Un autre exemple d’évolution bactérienne intéressant, lié aux environnements de subsurface, est celui des similitudes et différences entre Candidatus Desulforudis audaxviator et Candidatus Desulfopertinax cowenii. Ces deux espèces de Firmicutes ont été respectivement identifiées dans des fluides de fractures profondes en Afrique du Sud et sur le flanc de la dorsale Juan de Fuca (« Juan de Fuca Ridge », JdFR, 48°N ; Jungbluth et al. 2017a) à partir de fluides hydrothermaux. Elles possèdent des métabolismes et fonctions leur permettant de se développer en subsurface, incluant l’hydrogénotrophie, la sulfato-réduction, la motilité, la formation de spores et la fixation du carbone aussi bien par hétérotrophie que par la voie de Wood-Ljungdahl.
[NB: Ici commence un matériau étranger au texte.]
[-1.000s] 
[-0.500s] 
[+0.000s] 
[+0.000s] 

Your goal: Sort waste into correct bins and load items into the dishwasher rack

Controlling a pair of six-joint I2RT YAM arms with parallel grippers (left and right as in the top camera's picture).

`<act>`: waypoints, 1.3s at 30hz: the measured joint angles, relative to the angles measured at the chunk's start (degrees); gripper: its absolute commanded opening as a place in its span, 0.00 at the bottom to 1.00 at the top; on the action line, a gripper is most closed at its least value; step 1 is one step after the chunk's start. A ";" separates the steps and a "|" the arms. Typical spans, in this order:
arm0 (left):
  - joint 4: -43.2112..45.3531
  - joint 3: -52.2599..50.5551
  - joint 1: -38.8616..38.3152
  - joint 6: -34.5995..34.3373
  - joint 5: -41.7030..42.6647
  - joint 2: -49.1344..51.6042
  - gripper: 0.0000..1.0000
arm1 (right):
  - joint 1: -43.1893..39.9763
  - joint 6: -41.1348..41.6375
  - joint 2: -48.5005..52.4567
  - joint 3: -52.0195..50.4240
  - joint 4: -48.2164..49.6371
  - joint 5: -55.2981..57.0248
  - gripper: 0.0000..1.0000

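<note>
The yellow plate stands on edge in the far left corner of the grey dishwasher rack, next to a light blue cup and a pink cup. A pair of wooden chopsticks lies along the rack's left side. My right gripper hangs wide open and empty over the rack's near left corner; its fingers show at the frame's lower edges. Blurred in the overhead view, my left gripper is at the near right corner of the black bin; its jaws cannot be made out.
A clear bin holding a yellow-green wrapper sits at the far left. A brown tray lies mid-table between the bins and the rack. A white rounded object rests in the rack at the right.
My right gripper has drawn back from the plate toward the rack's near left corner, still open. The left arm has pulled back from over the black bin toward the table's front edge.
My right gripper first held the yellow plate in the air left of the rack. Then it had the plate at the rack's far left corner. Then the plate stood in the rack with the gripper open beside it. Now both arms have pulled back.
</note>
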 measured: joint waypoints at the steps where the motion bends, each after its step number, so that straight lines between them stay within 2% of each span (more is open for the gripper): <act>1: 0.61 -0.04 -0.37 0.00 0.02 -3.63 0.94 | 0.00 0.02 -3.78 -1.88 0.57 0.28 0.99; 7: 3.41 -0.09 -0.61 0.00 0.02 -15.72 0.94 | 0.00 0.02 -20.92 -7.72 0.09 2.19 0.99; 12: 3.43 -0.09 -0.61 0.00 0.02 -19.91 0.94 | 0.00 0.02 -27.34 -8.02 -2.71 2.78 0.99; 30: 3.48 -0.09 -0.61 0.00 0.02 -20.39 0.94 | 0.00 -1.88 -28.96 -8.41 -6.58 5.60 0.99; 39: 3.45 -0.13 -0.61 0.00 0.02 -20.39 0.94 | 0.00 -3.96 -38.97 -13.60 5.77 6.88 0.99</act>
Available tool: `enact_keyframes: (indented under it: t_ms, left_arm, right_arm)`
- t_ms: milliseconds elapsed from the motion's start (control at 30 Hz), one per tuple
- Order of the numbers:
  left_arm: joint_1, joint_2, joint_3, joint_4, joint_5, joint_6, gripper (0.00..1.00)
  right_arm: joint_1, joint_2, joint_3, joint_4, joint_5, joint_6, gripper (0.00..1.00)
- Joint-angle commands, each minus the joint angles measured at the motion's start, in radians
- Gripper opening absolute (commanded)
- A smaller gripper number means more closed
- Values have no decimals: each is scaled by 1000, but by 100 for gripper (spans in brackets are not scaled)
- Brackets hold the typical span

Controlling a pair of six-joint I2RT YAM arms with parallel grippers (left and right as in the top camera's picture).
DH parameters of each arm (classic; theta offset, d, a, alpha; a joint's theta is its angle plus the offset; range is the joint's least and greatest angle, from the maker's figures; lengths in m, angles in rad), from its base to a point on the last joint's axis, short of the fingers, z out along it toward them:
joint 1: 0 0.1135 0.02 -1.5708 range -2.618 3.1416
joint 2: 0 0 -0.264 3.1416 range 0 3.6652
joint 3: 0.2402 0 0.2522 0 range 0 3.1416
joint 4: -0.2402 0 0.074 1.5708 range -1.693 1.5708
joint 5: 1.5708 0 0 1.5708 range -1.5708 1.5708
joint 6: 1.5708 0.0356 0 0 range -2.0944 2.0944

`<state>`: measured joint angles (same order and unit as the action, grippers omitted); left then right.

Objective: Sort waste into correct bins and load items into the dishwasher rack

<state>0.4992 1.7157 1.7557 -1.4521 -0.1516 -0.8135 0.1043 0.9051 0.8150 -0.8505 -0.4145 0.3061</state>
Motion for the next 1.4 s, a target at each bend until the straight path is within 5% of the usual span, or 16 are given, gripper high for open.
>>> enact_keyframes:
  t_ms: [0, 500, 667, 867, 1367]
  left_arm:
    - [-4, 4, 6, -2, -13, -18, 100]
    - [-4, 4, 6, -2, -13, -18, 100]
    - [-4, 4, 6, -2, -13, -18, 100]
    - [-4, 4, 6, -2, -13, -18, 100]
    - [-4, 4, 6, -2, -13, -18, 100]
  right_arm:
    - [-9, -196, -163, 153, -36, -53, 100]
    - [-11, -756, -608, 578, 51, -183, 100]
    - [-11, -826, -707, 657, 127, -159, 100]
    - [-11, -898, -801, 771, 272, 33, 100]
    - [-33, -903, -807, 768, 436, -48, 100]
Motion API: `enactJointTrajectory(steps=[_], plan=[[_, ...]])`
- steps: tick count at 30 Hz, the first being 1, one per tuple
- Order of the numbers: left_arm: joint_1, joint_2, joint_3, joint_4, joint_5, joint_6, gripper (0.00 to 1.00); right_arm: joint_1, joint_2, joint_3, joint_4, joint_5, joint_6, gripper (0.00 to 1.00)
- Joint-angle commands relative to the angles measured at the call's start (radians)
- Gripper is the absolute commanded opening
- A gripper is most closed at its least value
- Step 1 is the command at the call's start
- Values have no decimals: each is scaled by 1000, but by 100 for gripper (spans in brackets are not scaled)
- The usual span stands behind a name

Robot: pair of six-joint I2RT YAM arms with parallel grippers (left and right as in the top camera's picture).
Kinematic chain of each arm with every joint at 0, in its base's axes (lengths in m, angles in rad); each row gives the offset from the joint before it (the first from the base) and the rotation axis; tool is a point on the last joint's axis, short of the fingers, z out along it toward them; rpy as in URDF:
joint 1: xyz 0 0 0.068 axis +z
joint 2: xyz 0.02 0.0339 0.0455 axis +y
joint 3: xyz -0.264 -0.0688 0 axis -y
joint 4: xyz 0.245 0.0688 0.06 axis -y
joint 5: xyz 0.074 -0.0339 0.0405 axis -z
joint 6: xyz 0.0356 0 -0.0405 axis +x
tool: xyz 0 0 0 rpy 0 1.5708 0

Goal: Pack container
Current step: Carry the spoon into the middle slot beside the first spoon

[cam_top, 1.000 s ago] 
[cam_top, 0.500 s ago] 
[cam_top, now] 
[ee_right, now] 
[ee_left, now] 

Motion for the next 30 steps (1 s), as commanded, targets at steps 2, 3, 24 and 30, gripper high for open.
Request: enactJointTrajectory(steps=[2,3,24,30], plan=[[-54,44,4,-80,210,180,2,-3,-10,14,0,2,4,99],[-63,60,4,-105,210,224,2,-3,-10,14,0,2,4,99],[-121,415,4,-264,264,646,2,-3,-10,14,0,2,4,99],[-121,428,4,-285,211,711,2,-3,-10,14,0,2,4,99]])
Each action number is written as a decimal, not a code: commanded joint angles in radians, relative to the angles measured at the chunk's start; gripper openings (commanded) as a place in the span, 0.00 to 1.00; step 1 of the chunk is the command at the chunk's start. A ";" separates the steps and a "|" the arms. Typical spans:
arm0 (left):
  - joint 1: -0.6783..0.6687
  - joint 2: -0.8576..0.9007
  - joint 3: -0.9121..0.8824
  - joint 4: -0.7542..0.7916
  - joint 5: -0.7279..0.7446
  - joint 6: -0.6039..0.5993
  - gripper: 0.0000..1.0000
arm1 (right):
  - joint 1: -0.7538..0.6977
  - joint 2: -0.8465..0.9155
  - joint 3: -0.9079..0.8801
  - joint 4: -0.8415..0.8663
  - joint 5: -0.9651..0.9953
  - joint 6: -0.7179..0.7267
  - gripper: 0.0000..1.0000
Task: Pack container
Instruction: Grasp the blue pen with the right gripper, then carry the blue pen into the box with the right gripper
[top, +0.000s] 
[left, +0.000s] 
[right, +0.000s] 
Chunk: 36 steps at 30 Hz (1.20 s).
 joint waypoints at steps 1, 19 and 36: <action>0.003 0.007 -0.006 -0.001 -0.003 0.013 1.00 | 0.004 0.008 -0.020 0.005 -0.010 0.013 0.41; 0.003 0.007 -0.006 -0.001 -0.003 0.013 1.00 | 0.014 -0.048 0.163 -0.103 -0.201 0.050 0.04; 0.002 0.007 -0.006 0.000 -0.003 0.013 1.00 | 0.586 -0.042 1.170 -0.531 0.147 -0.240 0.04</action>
Cependant, Ca. D. cowenii possède en plus la faculté de métaboliser certains sucres (Jungbluth et al. 2017a) ce qui peut correspondre à une adaptation à l’environnement marin comparé à la subsurface terrestre où la nature de la matière organique disponible diffère (Lang et al. 2019).

Figure 1.4: Voie réductrice de l’acétyl-CoA, ou voie de Wood-Ljungdahl, chez les bactéries et les archées et variations de l’organisation du cluster génétique codant pour le complexe enzymatique CO déshydrogénase/acétyl-CoA synthase (CODH/ACS), responsable de la réduction successive du CO2en monoxyde de carbone CO lui-même converti en acétyl-CoA. (A) La branche du carbonyle est commune aux deux domaines alors que la branche du méthyle varie entre archées (H4MPT) et bactéries (THF). (B) Structure du cluster de gènes codant pour les enzymes du complexe CODH/ACS de la branche du carbonyle chez différents microorganismes. Methanosarcina barkeri et Clostridium ljungdahlii sont les représentants respectifs des archées (gènes identifiés en vert) et des bactéries (gènes identifiés en bleu). Unc8 (membre du phylum candidat NPL-UPA2), Candidatus Desulforudis audaxviator et Chloroflexi bacterium RGB 13-51-36 possèdent des clusters hydrides. Modifié de Adam et al. (2018) et Suzuki et al. (2018). H4MPT, tétrahydrométhanoptérine ; THF, tétrahydrofurane ; bp, paires de bases.

L’évolution des génomes microbiens a donc une importance directe sur les métabolismes et sur les cycles biogéochimiques et est dépendante de l’environnement. En particulier, les exemples cités ci-dessus ont un intérêt certain pour la compréhension du fonctionnement de la biosphère profonde et le cycle du carbone en subsurface.